# [WHAT TO DO]
Repeat every record exactly, omitting the pictures.

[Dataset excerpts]
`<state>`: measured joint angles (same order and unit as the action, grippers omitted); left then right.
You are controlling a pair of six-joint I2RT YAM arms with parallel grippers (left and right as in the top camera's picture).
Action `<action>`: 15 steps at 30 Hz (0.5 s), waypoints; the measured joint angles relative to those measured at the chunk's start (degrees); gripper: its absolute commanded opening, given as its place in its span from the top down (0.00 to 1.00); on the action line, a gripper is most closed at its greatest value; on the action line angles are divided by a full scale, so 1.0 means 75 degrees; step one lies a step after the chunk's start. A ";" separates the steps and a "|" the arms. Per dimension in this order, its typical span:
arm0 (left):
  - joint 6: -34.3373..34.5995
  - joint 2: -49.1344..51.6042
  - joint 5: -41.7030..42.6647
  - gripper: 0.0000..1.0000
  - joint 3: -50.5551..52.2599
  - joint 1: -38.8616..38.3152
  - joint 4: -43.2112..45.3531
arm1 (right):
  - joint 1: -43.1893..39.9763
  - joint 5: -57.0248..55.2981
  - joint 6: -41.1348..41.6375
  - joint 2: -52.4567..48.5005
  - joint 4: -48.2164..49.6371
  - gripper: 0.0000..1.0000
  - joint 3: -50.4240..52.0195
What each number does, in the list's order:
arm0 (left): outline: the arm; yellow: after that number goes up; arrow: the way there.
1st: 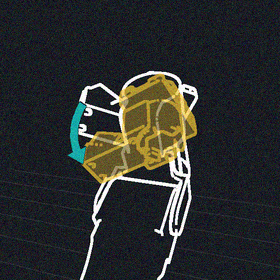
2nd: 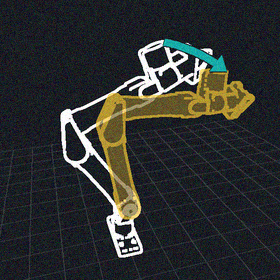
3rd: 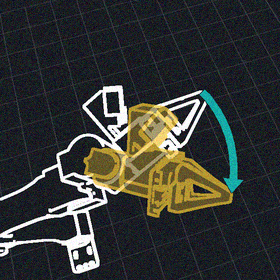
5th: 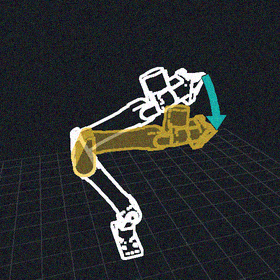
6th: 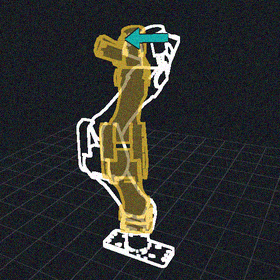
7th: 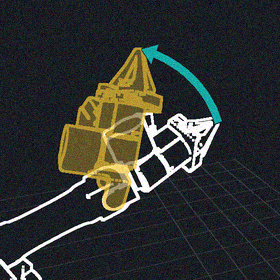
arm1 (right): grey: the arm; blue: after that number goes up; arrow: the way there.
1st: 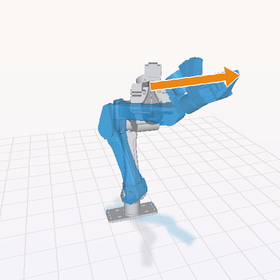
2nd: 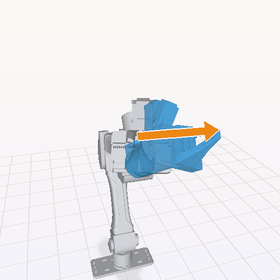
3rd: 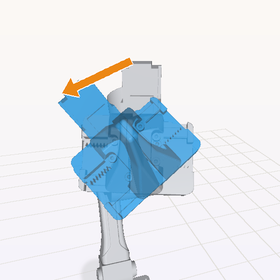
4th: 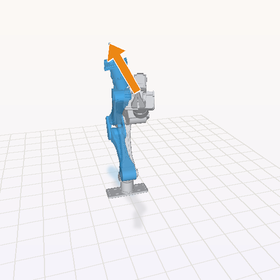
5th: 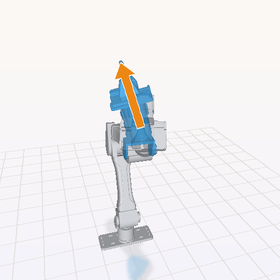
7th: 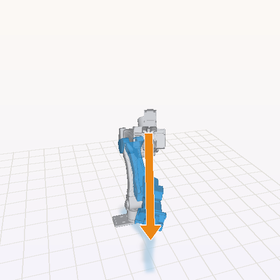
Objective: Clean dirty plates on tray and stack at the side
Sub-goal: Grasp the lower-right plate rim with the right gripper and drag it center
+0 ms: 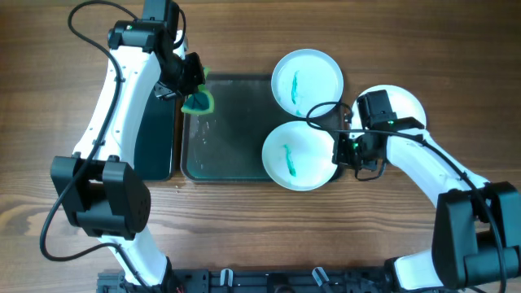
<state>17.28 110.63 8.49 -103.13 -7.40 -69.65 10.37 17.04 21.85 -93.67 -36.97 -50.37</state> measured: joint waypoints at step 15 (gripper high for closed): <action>0.0000 -0.0003 0.0003 0.96 0.0000 0.0000 -0.0038 | 0.3118 -0.1886 0.4436 -0.1233 0.3066 0.89 -0.0976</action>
<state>17.28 110.61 8.51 -103.13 -7.40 -69.93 33.76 2.90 55.11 -102.91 -13.98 -57.69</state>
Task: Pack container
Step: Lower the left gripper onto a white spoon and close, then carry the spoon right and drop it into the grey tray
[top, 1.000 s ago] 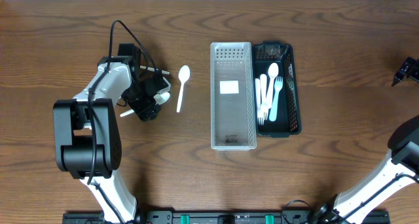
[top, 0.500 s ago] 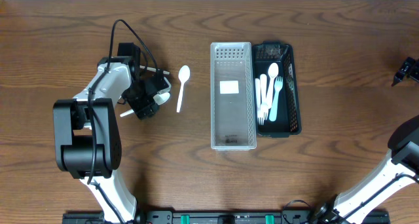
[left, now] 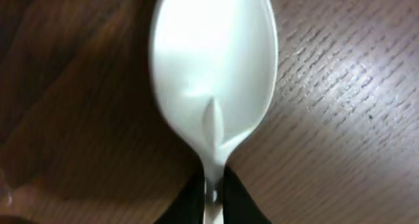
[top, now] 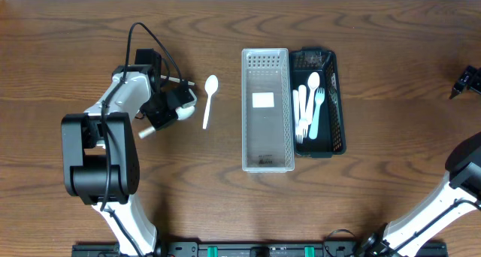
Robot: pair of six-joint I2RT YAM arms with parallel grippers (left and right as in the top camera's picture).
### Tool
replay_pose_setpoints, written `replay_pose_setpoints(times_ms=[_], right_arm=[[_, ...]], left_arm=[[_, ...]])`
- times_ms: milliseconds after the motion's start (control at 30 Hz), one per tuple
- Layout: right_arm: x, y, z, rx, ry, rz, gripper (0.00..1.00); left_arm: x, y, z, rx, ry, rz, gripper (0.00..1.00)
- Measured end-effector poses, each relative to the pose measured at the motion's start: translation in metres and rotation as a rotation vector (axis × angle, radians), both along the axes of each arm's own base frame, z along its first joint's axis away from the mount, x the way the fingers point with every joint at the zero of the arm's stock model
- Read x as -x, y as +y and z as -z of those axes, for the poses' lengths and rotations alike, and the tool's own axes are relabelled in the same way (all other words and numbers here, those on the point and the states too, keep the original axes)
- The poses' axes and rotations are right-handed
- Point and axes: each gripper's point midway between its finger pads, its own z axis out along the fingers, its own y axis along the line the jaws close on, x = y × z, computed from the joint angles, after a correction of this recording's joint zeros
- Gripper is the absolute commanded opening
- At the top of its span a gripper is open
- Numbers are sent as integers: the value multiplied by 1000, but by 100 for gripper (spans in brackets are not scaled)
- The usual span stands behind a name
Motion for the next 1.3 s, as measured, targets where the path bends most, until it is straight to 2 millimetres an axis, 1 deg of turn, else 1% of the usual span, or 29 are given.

# [RESULT FOR THIS TASK]
`<state>`: measured joint angles (same order and unit as the action, grippers omitted); left then right.
You are controlling a pair of six-joint I2RT YAM arms with parallel grippers (left and right as in the top camera's picture).
Action `<action>`: 15 steps at 30 Hz (0.5 s), waypoints; the measured joint angles relative to those measured at the chunk's start (degrees); gripper: its absolute commanded opening, given as its place in its span from the top down (0.00 to 1.00); on the action line, a gripper is most closed at its greatest value; on the action line angles are divided by a full scale, so 1.0 means 75 degrees; step one lies a step after the chunk's start. A ";" separates the steps and a "|" the arms. Per dimension in this order, its typical span:
arm0 (left):
  - joint 6: -34.3373..34.5995
  - joint 2: -49.1344..51.6042
  - joint 5: -41.7030..42.6647
  - gripper: 0.0000..1.0000
  - joint 3: -50.5551..52.2599
  - joint 1: -38.8616..38.3152
  - joint 4: -43.2112..45.3531
arm1 (right):
  - joint 1: -43.1893..39.9763
  - joint 5: -57.0248..55.2981
  - joint 6: -41.1348..41.6375
  - joint 2: -52.4567..48.5005
  - joint 4: -48.2164..49.6371
  - gripper: 0.0000..1.0000
  - joint 3: -50.4240..52.0195
What each number does, in the list's order:
arm0 (left): outline: the arm; yellow: after that number goes up; arrow: the way there.
1st: 
2nd: 
3rd: 
5th: 
6th: 
7th: 
arm1 (right): grey: the arm; blue: after that number goes up; arrow: the way there.
1st: 
2nd: 
3rd: 
4th: 
5th: 
7th: 
Objective: Clean dirty plates on tray and stack at the side
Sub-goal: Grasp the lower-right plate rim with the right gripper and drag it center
+0 ms: 
<state>17.28 110.63 8.49 -103.13 -7.40 -69.65 10.37 17.04 21.85 -93.67 -36.97 -50.37</state> measured: joint waypoints at step 15 (gripper high for closed): <action>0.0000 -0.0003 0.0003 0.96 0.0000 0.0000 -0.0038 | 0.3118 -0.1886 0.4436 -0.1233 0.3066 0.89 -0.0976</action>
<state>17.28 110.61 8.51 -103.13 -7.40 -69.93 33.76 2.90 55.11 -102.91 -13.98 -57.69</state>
Task: Pack container
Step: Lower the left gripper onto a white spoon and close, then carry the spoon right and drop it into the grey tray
[top, 1.000 s ago] 
[top, 0.500 s ago] 
[left, now] 
[top, now] 
Robot: pair of six-joint I2RT YAM arms with parallel grippers (left and right as in the top camera's picture).
### Tool
replay_pose_setpoints, written `replay_pose_setpoints(times_ms=[_], right_arm=[[_, ...]], left_arm=[[_, ...]])`
- times_ms: milliseconds after the motion's start (control at 30 Hz), one per tuple
- Layout: right_arm: x, y, z, rx, ry, rz, gripper (0.00..1.00); left_arm: x, y, z, rx, ry, rz, gripper (0.00..1.00)
- Measured end-effector poses, each relative to the pose measured at the motion's start: translation in metres and rotation as a rotation vector (axis × angle, radians), both along the axes of each arm's own base frame, z along its first joint's axis away from the mount, x the way the fingers point with every joint at the zero of the arm's stock model
- Read x as -x, y as +y and z as -z of those axes, for the poses' lengths and rotations alike, and the tool's own axes are relabelled in the same way (all other words and numbers here, those on the point and the states too, keep the original axes)
- The poses' axes and rotations are right-handed
- Point and axes: each gripper's point midway between its finger pads, its own z axis out along the fingers, its own y axis along the line the jaws close on, x = y × z, computed from the joint angles, after a correction of this recording's joint zeros
- Gripper is the absolute commanded opening
- At the top of its span a gripper is open
- Numbers are sent as integers: the value multiplied by 1000, but by 100 for gripper (spans in brackets are not scaled)
- The usual span stands behind a name
Motion for the next 1.3 s, as measured, targets where the path bends most, until it is straight to 2 millimetres an axis, 1 deg of turn, else 1% of the usual span, or 29 are given.

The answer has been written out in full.